It takes a few minutes to warm up, but by the time In Touch gets there it's cozy indeed. This project falls under the leadership of trombonist Yves Robert, who has been relatively low on the horizon until this, his ECM debut. But the all-French trio, which also includes cellist Vincent Courtois and drummer Cyril Atef, goes under the name "La tendresse" when they tour. In fact, the subtitle of the record is (48' de tendresse), an entirely appropriate term for the generally soft and gentle nature of this music.
It's become entirely too cliche, but the term chamber music comes as close as anything to describing this record. The seemingly schizophrenic juxtaposition of intermittent composed passages with open-ended free improv fuels much of the excitement, such as it is under these conditions of low dynamics. In fact, until the end of "La Tendresse" it's not really clear that the group will ever rise above piano levels.

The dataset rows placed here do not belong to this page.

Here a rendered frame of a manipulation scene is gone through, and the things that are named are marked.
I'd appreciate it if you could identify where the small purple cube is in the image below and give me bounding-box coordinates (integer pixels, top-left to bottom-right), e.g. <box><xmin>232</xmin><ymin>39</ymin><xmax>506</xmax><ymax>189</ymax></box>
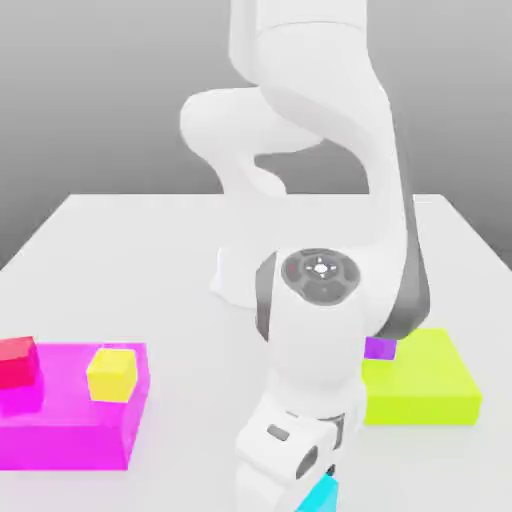
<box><xmin>363</xmin><ymin>336</ymin><xmax>398</xmax><ymax>361</ymax></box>

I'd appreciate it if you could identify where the small yellow cube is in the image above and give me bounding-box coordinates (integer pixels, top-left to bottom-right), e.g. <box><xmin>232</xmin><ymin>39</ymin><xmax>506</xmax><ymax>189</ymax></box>
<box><xmin>86</xmin><ymin>347</ymin><xmax>139</xmax><ymax>404</ymax></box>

And as if the unusual combination of trombone, cello, and drums weren't enough, Robert milks his instrument for all it's got through extended techniques. On "Basculement du Désir" he trembles, burbles, and growls over and around Courtois' linear pizzicato sweeps and Atef's stop-and-start brushwork. Rather than serving as a vehicle for timbral experimentation as a goal in and of itself (which has been in fashion for quite some time among avant-garde players), the leader's eccentricities lend color to an otherwise stark backdrop.
Curiously, it's Courtois and Atef who often have the greatest influence on the group's direction. It seems as if the leader prefers to provide a general framework and then allow coalescence and disintegration to proceed spontaneously. "La Tendresse" embraces romance through gently arcing phrases, disintegrating into tinkles and whispers and then returning. Courtois takes the lead in warm bowed and plucked passages midway through; then when Atef suddenly picks up the pace and turns toward a regular beat, everyone starts swinging (admittedly in an off-kilter Braxtonesque way). By the conclusion of the piece, Atef hasout of nowhere, it seemsarrived at a light reggae groove, complete with built-in simulated echoes. Everyone jumps aboard for a quick minute-long zip to the end.
In Touch deserves credit for its uncompromising creativity and spontaneity. Boundaries are few and far between here. The flip side is that there are a few too many stretched-out moments and not enough of a sense of direction. The record is particularly revealing as regards Yves Robert's extended emotive range and Cyril Atef's fluid touch in such a thin atmosphere.